INFORMATION SHOWN
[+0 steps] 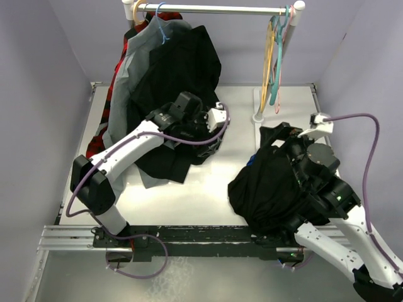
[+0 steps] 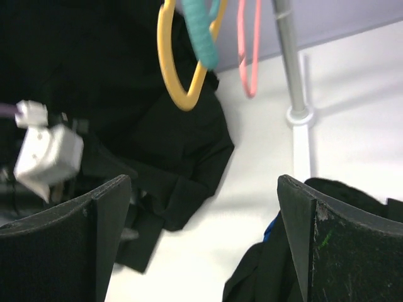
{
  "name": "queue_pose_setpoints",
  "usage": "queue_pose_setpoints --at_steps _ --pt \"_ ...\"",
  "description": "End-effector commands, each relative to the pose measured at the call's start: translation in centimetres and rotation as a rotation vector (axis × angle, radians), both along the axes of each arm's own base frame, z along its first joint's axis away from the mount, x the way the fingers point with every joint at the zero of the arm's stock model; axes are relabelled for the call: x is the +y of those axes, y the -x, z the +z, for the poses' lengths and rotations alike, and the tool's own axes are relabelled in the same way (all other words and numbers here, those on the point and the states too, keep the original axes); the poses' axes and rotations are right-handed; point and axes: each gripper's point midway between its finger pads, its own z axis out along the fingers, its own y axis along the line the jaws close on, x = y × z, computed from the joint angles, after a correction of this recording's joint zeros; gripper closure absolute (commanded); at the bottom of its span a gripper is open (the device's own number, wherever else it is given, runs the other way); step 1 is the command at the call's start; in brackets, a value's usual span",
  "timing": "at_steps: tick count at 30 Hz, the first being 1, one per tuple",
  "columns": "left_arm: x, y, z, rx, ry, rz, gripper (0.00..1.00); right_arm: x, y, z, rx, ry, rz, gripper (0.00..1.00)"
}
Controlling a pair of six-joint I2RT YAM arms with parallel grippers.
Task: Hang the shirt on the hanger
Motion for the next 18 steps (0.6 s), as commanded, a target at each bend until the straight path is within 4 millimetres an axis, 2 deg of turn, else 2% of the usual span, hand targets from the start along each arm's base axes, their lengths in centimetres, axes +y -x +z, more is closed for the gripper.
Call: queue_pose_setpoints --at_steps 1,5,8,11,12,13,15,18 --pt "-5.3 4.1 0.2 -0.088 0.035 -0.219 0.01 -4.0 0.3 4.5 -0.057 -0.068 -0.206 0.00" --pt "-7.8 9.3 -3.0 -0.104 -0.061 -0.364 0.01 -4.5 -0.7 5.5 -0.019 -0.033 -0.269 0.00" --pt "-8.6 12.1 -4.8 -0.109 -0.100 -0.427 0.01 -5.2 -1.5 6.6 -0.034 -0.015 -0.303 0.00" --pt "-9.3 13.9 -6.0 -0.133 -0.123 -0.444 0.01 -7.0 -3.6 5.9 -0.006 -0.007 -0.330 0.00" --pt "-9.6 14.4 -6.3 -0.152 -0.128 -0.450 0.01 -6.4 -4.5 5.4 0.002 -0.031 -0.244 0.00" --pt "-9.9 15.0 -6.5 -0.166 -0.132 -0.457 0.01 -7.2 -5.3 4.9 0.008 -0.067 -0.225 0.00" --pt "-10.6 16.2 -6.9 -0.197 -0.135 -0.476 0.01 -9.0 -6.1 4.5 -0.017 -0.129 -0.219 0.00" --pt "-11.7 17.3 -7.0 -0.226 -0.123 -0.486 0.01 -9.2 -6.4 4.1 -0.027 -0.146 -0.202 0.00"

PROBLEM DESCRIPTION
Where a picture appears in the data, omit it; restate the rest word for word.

RESULT
[+0 steps] 
[+0 steps] 
{
  "name": "queue_pose_setpoints",
  "usage": "queue_pose_setpoints --at_steps _ --pt \"_ ...\"",
  "description": "End-effector commands, each relative to the pose measured at the call's start: translation in centimetres and rotation as a rotation vector (axis × angle, radians), both along the axes of each arm's own base frame, z along its first joint's axis away from the mount, x the way the fingers point with every joint at the zero of the arm's stock model; axes are relabelled for the call: x is the +y of those axes, y the -x, z the +z, for the poses' lengths and rotations alike, and the tool's own axes are relabelled in the same way (all other words and numbers here, those on the point and the states too, keep the original axes); the poses' axes and rotations are right-handed; point and axes: each gripper's point midway between its finger pads, its own z axis out along the fingers, its own y axis along the line the jaws close on, x = y × z, computed from the joint angles, after a correction of this recording's joint zeros; gripper closure absolute (commanded); at the bottom of its span a gripper is open (the device's own number, wherever else it is given, runs the other way); step 1 is the command at the call's start; in brackets, a value's usual span",
  "timing": "at_steps: tick count at 30 Hz, the first being 1, one per tuple",
  "columns": "left_arm: x, y, z, rx, ry, rz, gripper (0.00..1.00); right_arm: x, y, z, rx, ry, rz, gripper (0.00..1.00)"
}
Controlling a pair of six-joint I2RT YAM arms with parallel grippers.
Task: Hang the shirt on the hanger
Motion for the next 18 steps (0.6 s), as commanded, a target at each bend until the straight path is within 4 millimetres an axis, 2 deg of turn, else 2% of the usual span, hand targets from the start along each arm's base axes, their lengths in centimetres, axes +y -x +z, more is closed for the gripper.
Call: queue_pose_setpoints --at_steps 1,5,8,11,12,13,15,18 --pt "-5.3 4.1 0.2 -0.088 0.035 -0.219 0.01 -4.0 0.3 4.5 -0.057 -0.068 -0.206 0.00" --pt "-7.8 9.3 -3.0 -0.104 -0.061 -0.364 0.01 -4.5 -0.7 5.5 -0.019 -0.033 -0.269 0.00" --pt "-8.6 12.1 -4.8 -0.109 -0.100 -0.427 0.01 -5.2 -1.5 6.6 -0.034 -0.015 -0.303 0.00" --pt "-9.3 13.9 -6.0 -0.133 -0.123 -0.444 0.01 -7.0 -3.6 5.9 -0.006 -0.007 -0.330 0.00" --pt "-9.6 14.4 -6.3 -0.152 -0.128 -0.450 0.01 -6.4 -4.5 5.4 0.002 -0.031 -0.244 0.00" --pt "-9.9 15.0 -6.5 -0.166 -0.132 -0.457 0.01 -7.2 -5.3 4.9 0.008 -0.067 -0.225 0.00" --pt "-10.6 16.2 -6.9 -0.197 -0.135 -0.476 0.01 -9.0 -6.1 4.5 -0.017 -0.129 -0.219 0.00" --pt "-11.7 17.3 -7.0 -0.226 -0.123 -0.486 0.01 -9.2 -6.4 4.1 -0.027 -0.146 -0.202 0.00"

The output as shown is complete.